Los dictadores no ríen
Son maestros del disimulo. Abominan de la disidencia, de los medios de comunicación que les sean adversos.
Creen que la verdad siempre les asiste. No admiten los errores del adversario. Son narcisistas. Cuando les contradicen se convierten en enemigos acérrimos de todo aquello que les disguste a su derredor.
Adormecen a los pueblos mediante la prédica de la igualdad, a los
cuales seducen con mentiras.
Se definen como mesías que llegan con la misión de salvar al prójimo.
Cuando se dirigen a las masas, el dedo índice les traiciona, apuntan a la multitud como si apuntaran con un fusil.
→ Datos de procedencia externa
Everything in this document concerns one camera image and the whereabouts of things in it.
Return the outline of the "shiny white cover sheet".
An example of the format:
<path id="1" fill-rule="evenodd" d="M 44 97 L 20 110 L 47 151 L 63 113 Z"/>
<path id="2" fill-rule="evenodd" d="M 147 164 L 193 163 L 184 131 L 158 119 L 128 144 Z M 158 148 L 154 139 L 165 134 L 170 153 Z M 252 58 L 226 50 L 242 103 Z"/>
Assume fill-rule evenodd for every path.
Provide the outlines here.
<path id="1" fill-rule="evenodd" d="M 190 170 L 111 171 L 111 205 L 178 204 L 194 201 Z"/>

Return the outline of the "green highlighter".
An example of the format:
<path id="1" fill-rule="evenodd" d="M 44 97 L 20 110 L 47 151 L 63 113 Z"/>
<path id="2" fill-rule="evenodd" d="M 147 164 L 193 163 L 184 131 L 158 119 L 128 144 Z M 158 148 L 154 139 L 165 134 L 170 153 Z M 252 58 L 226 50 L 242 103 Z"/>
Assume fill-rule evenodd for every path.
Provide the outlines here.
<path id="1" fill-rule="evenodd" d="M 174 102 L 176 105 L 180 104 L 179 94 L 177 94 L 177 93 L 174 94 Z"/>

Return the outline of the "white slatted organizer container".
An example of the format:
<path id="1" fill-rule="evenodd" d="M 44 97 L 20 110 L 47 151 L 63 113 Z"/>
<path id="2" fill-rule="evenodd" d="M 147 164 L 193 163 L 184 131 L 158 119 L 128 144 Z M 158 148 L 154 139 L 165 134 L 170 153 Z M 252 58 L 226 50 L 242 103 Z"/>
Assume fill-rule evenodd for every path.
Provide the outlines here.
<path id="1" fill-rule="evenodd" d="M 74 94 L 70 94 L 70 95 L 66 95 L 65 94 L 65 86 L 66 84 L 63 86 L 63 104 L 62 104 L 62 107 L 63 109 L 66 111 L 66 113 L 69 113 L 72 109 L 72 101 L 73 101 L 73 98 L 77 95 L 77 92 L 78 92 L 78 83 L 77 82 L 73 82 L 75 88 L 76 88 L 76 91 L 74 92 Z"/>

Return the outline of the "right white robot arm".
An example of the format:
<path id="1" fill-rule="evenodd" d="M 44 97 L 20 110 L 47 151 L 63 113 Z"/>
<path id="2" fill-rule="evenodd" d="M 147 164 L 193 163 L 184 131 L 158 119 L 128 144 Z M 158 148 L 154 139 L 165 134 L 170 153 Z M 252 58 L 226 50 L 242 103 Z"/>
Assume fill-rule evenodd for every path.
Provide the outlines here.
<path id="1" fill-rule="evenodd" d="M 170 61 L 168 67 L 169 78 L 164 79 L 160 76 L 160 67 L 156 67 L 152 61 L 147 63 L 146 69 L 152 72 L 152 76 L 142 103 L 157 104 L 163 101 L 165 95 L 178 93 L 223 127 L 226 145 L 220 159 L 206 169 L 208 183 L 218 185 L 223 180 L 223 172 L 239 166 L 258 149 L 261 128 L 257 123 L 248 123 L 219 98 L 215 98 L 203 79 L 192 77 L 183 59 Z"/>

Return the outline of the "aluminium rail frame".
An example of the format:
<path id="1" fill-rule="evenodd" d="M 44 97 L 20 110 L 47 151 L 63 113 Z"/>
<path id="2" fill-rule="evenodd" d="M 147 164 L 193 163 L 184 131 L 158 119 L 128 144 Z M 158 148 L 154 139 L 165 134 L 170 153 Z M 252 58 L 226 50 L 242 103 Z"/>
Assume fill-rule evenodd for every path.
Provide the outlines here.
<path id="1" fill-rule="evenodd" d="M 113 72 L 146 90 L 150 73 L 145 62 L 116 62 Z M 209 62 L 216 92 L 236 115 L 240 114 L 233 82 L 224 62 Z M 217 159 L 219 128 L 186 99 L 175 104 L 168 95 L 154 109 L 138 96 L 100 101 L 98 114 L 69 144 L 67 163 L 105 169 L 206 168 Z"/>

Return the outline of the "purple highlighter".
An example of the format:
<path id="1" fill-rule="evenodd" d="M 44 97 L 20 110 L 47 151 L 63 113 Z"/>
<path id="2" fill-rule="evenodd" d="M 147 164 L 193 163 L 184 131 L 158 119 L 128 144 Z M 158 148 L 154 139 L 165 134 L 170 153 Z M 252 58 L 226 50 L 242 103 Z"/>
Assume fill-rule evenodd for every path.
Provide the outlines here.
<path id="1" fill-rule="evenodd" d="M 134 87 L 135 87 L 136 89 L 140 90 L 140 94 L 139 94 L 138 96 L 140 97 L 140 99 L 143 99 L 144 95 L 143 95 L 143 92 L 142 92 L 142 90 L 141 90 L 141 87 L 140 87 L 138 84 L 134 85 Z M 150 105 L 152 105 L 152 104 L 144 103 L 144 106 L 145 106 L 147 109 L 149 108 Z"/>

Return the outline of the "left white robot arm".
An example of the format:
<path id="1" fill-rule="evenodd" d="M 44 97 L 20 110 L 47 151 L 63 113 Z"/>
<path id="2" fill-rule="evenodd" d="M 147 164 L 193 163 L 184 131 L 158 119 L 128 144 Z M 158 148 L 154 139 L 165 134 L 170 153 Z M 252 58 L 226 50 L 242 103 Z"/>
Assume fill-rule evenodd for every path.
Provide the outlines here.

Convierten en sus aliados a las más pobres voluntades: aquellos eunucos del pensamiento, hiedras que se adhieren al poder en busca de trepar.
Se fascinan ante los monumentos que han de erigirle los enemigos del pueblo.
El poder les convierte en pequeños diocesillos, al cual se aferran como las plantas parásitas al árbol del cual se alimentan.
No piensan, sino en gobernar a sus antojos, no se nutren de la experiencia ajena, su omnipotencia se los impide.
La parálisis ciudadana es parte de la estrategia de un dictador, la falta de sensibilidad hacia los menesterosos, la creencia en una raza superior.
Autoritarios por excelencia, genios de la manipulación ciudadana, les infringen a los pueblos los mayores sacrificios.
Todo acto creativo les resulta adverso, toda manifestación de la individualidad la prohíben.
El asunto se trata de detalles, de mirar más allá del discurso de los que pretenden el gobierno, de asomarse al espejo de la historia para archivar en el resgistro del abuso y la miseria espiritual, tantos rostros que se repiten y tantos errores de los pueblos en caer en la misma trampa.
Un detalle indispensable: los dictadores no ríen, sus conciencias no se lo permiten. Se lamentan del amargo recuerdo de sus víctimas y sufren la inescrupulosa indiferencia de sus más fervientes allegados.
Así terminan, más solos que el silencio y más olvidados que sus esclavos.